After Acting Attorney General Sally Yates defied a direct order from President Trump to defend his newly issued travel ban, Weissmann sent her a message: “I am so proud… and in awe. Thank you so much. All my deepest respects.”
As a federal prosecutor, Weissmann drove the accounting firm Arthur Anderson out of business, costing tens of thousands of people their jobs, only to have the convictions reversed unanimously by the U.S. Supreme Court. The legal smack-down by the high court underscores what a wrongful prosecution he pursued.
But Weissmann was undeterred. He went after Merrill Lynch executives, putting them behind bars and destroying their lives, only to have that case also reversed – this time by the 5th U.S. Circuit Court of Appeals.
All of this should have been enough for Weissmann to be banished forever from the Department of Justice. But Mueller came to the rescue by hiring him as general counsel at the FBI. Weissmann eventually made his way back to the Justice Department as head of the Criminal Fraud Division in the Obama administration.
When Mueller became special counsel in the Trump-Russia investigation, he immediately turned to his old “pit bull” of a prosecutor, Weissmann, who joined the team.
It is hard to fathom that Mueller did not know of Weissmann political bias. A quick public search would have revealed that Weissmann contributed generously to both the Democratic National Committee and the Obama presidential campaign.
Any vetting by Mueller would also have revealed Weissmann’s close ties to Hui Chen, whom he hired at the Justice Department. As I pointed out in a recent column, her Twitter account is filled with hundreds of anti-Trump tweets. While working for the government, she proudly posted a photograph of herself outside the White House wearing an orange “Resist” jacket during a Trump protest.
The inspector general at the Justice Department must obtain and review all of Weissmann’s electronic messages while at the department to determine whether he exchanged anti-Trump emails and texts with Chen or others. Since Weissmann’s message to Yates has been uncovered, there are likely more.
Jeannie Rhee’s Bias
Rhee is now in a position to bring a prosecution against the person who defeated the candidate she supported and defended. It was a shamelessly bold hire by Mueller, given how obvious a conflict of interest Rhee has.
The Clinton connection doesn’t end there. Rhee worked for a time under FBI Deputy Director Andrew McCabe, whose wife pocketed roughly $675,000 in campaign money from political groups aligned with Clinton – at the same time McCabe was investigating Clinton in her email scandal. McCabe is now under investigation.
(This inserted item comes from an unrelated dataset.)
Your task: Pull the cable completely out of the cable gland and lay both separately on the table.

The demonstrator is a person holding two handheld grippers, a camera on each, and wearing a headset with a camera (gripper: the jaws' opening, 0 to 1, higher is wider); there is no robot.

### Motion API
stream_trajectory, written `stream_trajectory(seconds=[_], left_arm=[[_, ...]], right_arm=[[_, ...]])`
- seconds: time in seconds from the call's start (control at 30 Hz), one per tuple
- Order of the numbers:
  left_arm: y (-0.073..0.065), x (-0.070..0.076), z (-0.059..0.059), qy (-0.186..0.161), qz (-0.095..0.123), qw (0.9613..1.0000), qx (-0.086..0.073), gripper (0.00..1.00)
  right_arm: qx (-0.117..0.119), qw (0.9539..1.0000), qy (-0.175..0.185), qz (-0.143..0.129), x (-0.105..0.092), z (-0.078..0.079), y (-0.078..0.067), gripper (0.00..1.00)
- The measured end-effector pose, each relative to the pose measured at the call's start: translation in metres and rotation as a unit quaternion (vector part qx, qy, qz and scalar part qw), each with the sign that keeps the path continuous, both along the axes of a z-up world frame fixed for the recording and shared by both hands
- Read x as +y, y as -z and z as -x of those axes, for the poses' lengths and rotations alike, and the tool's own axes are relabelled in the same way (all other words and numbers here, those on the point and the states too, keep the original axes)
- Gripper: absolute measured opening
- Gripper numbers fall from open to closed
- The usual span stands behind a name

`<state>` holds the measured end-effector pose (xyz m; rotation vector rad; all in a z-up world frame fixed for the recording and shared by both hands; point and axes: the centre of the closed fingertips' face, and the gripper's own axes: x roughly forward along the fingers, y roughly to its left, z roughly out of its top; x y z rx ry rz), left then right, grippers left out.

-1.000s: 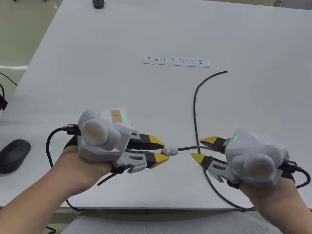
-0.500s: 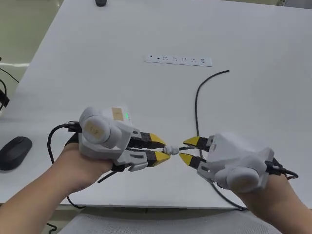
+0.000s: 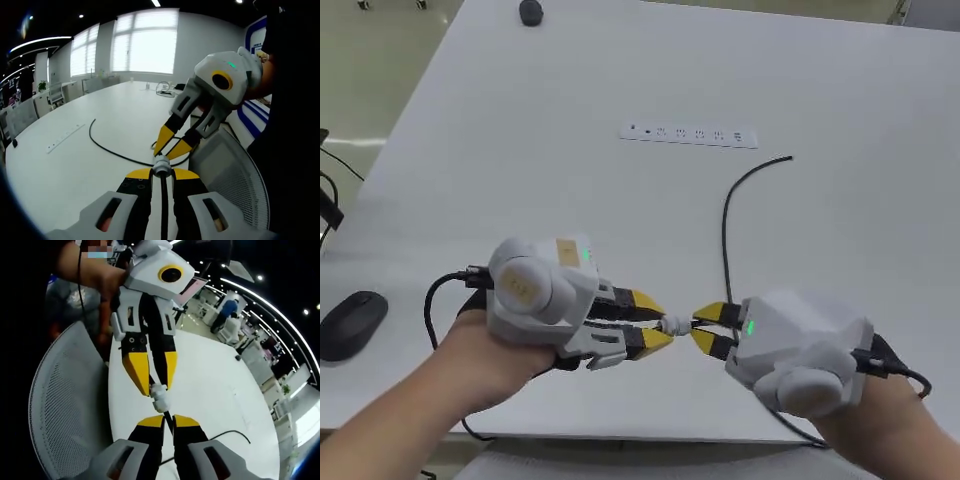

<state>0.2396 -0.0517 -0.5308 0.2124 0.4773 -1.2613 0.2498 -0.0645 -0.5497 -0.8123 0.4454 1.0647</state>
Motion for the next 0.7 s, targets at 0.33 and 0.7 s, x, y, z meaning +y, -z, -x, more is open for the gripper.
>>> stream_trajectory(seconds=[0.33,0.7], left_arm=[[-0.009,-0.003,-0.002,0.003,0.004,0.9999,-0.013,0.15],[-0.012,-0.006,-0.003,0.005,0.010,0.9997,-0.023,0.15]], right_arm=[[0.034,0.9967,0.070,-0.025,-0.024,-0.012,0.003,0.00],[0.103,0.9752,0.180,-0.076,-0.062,-0.024,0.019,0.00]])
There are others on the special counsel staff who likely harbor the same kinds of disqualifying conflicts of interest as Strzok, Weismann and Rhee.
For example, lawyer Aaron Zebley is on the Mueller team. He represented Justin Cooper, who worked for Hillary Clinton and set up her private email server, registering the domain in his own name. He did not have security clearance for any of the classified documents on Clinton’s server. Zebley’s involvement in the Clinton case creates yet another appearance of impropriety.
All of these well-documented cases show conflicts of interests and improper bias on the part of Mueller and key members of his prosecutorial team before they ever began looking at Russian meddling in the presidential race. This provides clear evidence that this is the wrong team for this important probe.
Attorney General Sessions has a responsibility to bring in a new special counsel and new team of prosecutors free of conflicts who will conduct a fair and unbiased investigation. Simple justice requires this.